Economy and Infrastructure

22.01.19

All five Tees Valley councils to support mayor Houchen’s airport takeover plan despite being combined authority’s ‘single biggest risk’

All five Tees Valley councils have confirmed they are backing mayor Ben Houchen’s £40m plan to buy Durham Tees Valley Airport and bring it back under public ownership.

The controversial deal to buy the airport using funds devolved to the combined authority needs the approval of all five council leaders in Tees Valley to be passed, but until now had faced heavy criticism.

Authority leaders have criticised the lack of information and consultations on the plan. Sue Jeffrey, of Redcar and Cleveland Council, called the takeover of the airport, which reportedly loses £2m a year, a “vanity project.”

But Middlesbrough mayor Dave Budd has now confirmed that he intends to vote in support of Houchen’s deal, following in the footsteps of Jeffrey and the leaders of Stockton, Darlington and Hartlepool in publicly supporting the proposals.

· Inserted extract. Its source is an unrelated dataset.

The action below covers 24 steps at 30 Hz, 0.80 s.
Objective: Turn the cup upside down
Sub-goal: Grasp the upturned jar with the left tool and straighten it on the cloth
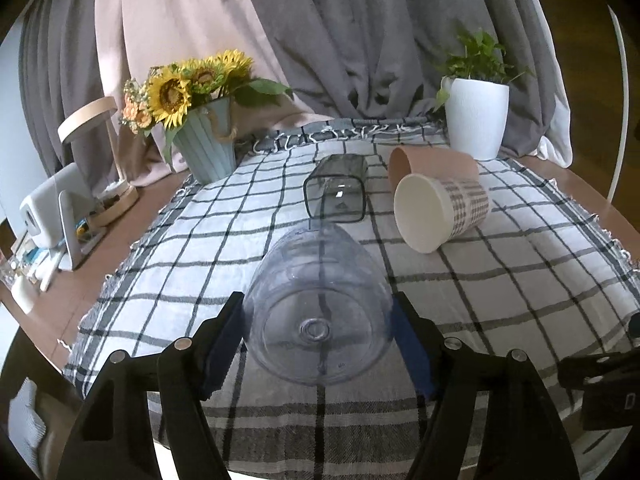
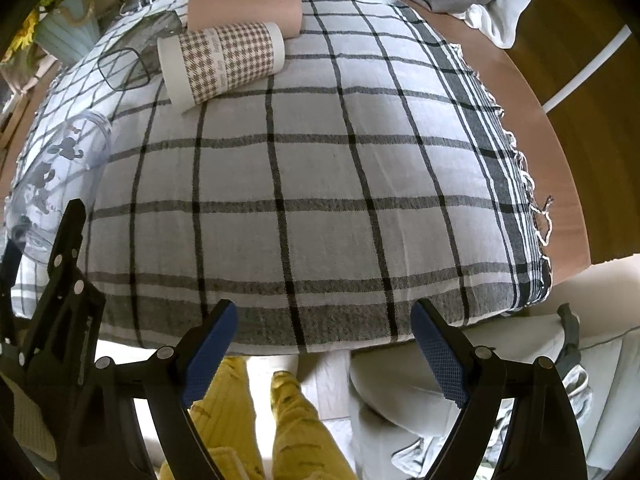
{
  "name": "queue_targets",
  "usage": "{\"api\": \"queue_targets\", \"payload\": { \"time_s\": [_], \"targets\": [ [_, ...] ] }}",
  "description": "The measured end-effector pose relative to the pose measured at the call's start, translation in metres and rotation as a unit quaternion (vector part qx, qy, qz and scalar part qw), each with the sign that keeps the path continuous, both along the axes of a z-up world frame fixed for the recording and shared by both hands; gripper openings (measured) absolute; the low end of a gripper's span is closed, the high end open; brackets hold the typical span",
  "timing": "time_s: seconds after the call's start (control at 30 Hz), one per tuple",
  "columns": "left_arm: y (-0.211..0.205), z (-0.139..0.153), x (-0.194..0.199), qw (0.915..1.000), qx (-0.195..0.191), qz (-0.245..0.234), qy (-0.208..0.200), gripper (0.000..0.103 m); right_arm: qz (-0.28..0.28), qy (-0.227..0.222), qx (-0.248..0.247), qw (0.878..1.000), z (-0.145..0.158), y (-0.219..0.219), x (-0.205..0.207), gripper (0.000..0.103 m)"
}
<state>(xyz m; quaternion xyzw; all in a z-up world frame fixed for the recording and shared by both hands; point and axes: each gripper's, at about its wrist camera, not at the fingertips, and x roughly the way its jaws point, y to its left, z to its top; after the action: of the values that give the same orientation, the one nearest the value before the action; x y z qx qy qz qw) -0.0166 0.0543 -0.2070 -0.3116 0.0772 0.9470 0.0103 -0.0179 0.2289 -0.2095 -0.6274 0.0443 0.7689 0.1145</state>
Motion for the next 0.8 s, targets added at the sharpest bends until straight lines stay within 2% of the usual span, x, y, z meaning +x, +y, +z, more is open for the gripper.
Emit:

He declared: “The airport is hugely important to this area and we all want it to succeed – but it is also the single biggest risk the combined authority has, and one which will not be a source of profit for many years.”

The Tees Valley Investment Plan will, if approved, see the airport purchased from owners Peel for £40m, and the former steelworks site at Redcar redeveloped.

The takeover will see the combined authority use money devolved from central government to acquire Peel’s shareholding in the airport and 819 acres of land, and Houchen has also promised to change its name back to its pre-2004 title.

Peel Group said it welcomed Houchen’s plan, but warned that if the takeover was rejected by council leaders then the airport’s future was “extremely uncertain” past 2021 and would likely close.

Announcing his support, as reported by the Northern Echo, mayor Budd stressed the importance of the combined authority’s investment plan and said it contained many essential and transformative projects and investment proposals.

He said: “That does not mean, however, that I am happy with every aspect of it, and I know my concerns are shared by many members of the public.

“Of course, we have raised very real concerns over the airport deal in particular, in the face of a serious and worrying lack of information and an unwillingness to involve the leaders of the five authorities as equal partners.”

Budd said the deal would realistically cost around £75m, considerably more than stated, but that he hoped lessons had been learned about how to head an organisation.